INSTRUCTIONS TO FOLLOW :: What lines in the material hold the string "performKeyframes"? Return every one of them.

EXERCISE DATA ::
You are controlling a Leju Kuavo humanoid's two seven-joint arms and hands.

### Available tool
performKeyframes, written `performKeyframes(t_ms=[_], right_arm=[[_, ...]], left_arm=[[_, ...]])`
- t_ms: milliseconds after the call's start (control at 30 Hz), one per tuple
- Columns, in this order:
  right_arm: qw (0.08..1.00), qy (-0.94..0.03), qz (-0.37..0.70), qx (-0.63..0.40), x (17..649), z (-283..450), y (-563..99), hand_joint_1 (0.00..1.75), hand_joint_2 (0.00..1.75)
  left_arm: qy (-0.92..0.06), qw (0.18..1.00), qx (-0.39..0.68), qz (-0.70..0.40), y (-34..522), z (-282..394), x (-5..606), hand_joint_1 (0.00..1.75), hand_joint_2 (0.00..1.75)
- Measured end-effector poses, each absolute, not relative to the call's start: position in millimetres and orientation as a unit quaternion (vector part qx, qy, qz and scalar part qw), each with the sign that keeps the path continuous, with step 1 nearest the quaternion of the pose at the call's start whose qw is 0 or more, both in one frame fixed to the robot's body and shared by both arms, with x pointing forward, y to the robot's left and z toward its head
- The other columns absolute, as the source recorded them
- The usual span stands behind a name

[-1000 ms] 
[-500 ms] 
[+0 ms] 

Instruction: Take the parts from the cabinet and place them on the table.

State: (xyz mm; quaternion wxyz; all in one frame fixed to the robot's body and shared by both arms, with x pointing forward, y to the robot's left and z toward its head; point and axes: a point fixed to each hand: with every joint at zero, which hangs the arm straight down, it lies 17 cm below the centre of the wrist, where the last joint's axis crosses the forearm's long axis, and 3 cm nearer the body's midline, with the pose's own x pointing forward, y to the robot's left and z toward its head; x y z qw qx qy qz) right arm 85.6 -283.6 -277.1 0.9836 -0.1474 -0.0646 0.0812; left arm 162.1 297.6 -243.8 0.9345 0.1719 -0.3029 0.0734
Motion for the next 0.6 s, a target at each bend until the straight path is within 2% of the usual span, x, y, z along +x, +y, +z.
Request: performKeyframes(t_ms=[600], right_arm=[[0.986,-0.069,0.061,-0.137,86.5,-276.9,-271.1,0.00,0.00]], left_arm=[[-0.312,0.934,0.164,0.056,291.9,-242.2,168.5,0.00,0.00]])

OUTPUT OF THE TASK ::
performKeyframes, written `performKeyframes(t_ms=[_], right_arm=[[_, ...]], left_arm=[[_, ...]])`
Request: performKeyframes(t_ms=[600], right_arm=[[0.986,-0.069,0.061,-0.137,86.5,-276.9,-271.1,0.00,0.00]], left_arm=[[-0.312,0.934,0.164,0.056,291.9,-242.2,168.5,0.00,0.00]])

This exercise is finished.